Step 1 — Add Tactile Modality
Extending the Policy Config
The tactile observation can be added as either the full pressure map (spatial, 64 values per frame) or the aggregated scalar (total_force_n). Start with the scalar — it is easier to normalize and sufficient for most manipulation tasks. Add the pressure map if your task requires spatial contact information (e.g., distinguishing edge vs. center contact).
policy:
name: act
dataset:
repo_id: local/paxini-grasp-place
observation_features:
- observation.state
- observation.images.wrist
- observation.tactile.total_force_n
- observation.tactile.contact_area_mm2
action_features:
- action
Step 2 — Compute Normalization Statistics
Normalization Statistics from Your Dataset
Always compute normalization statistics from your specific dataset — do not use hardcoded values. The Paxini SDK provides a utility for this:
from paxini.data import compute_dataset_stats
stats = compute_dataset_stats("./tactile_dataset/")
print(stats.to_yaml())
stats.save("./act_paxini_stats.yaml")
Why normalization matters for tactile
Force values (0–20 N) are on a completely different scale from joint positions (typically ±π radians) and pixel values (0–255). Without normalization, the model will learn to ignore the tactile signal because its magnitude is swamped by the visual loss term during training.
Step 3 — Training
Training Command
Launch ACT training with the tactile config. Training time: ~45 minutes on an 8GB GPU, ~3 hours on CPU.
pip install lerobot
python lerobot/scripts/train.py \
--config-name act_paxini \
--dataset-path ./tactile_dataset/ \
--stats-path ./act_paxini_stats.yaml \
--output-dir ./checkpoints/act_tactile/ \
--num-epochs 300 \
--batch-size 8 \
--seed 42
tensorboard --logdir ./checkpoints/act_tactile/logs/
Training is complete when the validation loss plateaus. For 50 episodes at 100 Hz, expect convergence around epoch 200–250. The tactile_obs_loss metric in TensorBoard should decrease steadily alongside the main action loss.
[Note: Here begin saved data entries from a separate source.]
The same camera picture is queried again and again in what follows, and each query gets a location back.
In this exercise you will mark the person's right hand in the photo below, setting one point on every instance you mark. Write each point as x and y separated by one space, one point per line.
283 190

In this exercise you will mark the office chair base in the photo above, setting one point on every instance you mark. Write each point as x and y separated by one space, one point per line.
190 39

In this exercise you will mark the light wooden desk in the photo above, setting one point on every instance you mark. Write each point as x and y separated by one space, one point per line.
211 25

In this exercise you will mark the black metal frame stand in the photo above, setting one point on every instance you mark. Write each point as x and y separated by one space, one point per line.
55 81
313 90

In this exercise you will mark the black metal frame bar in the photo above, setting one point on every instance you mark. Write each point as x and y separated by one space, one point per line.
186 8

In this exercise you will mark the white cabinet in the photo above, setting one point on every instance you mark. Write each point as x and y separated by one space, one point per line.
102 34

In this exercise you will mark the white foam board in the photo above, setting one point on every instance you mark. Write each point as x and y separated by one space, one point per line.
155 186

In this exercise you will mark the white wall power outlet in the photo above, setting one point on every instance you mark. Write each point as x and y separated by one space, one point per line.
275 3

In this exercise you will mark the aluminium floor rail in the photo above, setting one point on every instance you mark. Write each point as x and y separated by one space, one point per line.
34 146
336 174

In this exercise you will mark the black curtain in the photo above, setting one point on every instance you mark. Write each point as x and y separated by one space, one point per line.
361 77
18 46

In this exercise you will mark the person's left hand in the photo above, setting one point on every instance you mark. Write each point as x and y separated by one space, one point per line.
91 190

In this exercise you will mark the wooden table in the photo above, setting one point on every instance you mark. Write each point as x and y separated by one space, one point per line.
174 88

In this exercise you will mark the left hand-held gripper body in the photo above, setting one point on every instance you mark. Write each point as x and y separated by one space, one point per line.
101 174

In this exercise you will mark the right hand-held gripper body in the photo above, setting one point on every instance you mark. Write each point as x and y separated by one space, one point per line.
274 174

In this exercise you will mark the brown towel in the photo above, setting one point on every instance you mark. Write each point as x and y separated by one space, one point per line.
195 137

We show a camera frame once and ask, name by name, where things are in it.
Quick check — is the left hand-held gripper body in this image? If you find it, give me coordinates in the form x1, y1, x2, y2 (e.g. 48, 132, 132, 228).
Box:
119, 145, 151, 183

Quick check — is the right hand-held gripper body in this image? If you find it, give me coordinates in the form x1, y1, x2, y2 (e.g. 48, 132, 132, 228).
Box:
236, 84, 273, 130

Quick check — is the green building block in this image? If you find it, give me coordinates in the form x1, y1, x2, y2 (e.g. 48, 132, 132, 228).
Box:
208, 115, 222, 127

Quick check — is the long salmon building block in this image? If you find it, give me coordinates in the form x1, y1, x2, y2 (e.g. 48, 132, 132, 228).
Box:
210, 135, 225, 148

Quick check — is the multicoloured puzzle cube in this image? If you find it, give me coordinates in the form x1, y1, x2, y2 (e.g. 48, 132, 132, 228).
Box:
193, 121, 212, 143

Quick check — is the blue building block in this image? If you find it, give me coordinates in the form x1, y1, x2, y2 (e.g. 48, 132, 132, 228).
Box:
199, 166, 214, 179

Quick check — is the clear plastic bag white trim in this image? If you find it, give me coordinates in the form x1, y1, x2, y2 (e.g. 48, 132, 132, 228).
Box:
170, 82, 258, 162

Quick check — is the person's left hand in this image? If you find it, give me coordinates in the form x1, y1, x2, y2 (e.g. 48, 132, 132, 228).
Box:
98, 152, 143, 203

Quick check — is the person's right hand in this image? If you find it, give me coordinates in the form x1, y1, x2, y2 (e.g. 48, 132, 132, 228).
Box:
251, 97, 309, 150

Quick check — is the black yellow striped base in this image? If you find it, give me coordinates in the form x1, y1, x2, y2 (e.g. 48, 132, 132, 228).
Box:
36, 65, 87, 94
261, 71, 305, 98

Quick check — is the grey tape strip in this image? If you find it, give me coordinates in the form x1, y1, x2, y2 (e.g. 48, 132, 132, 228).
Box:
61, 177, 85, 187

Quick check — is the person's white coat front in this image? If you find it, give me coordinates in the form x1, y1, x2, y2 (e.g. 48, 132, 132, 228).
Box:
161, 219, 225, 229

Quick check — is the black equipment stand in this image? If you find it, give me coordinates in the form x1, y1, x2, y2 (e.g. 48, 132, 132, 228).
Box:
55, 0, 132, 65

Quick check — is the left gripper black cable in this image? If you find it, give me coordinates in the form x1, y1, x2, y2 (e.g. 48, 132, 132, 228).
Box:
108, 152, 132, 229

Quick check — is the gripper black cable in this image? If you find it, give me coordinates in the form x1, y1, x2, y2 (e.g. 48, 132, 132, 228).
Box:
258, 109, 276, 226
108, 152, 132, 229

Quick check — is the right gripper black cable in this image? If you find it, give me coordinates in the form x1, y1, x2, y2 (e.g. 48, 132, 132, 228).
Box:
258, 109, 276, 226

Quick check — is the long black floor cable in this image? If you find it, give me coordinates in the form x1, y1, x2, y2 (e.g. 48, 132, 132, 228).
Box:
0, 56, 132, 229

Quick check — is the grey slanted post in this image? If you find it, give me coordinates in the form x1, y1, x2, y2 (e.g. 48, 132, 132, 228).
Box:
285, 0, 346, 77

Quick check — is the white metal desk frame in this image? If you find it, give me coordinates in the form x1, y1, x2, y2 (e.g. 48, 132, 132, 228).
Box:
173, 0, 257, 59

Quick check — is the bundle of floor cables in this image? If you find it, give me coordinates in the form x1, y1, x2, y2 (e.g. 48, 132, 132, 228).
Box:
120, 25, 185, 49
Step 4 — Evaluate vs. Vision-Only Baseline
Evaluating Improvement Over Vision-Only
Train a second policy using only vision + proprioception (no tactile channels) on the same dataset. This is your baseline. Run evaluation over 20 rollouts for each policy on your target task:
python lerobot/scripts/train.py \
--config-name act_vision_only \
--dataset-path ./tactile_dataset/ \
--output-dir ./checkpoints/act_baseline/
python lerobot/scripts/eval.py \
--checkpoint ./checkpoints/act_tactile/best.ckpt \
--num-episodes 20 \
--eval-name "tactile"
python lerobot/scripts/eval.py \
--checkpoint ./checkpoints/act_baseline/best.ckpt \
--num-episodes 20 \
--eval-name "baseline"
Look for improvement in grasp stability metrics — specifically task success rate on slip-prone objects and average hold duration during the placement phase. Tactile-aware policies typically show the largest improvement on deformable and variably-weighted objects.
What to do if tactile does not improve performance
First, verify your dataset's contact events align with video (Unit 4 quality check). Second, confirm normalization statistics were computed correctly — incorrect normalization is the most common training failure mode for new modalities. Third, try adding the pressure_map as an observation instead of just the scalar — it provides richer spatial context.
What's Next
Next Directions
Path Complete
You have gone from first sensor reading to a trained tactile-aware manipulation policy. You now have a complete pipeline — hardware, data, and policy — that you can apply to any contact-rich task.
Unit 5 Complete When...
Training completes without errors and produces a checkpoint. The tactile validation loss decreases and plateaus during training. You have run 20 evaluation rollouts for both the tactile policy and the vision-only baseline and recorded the success rates for comparison.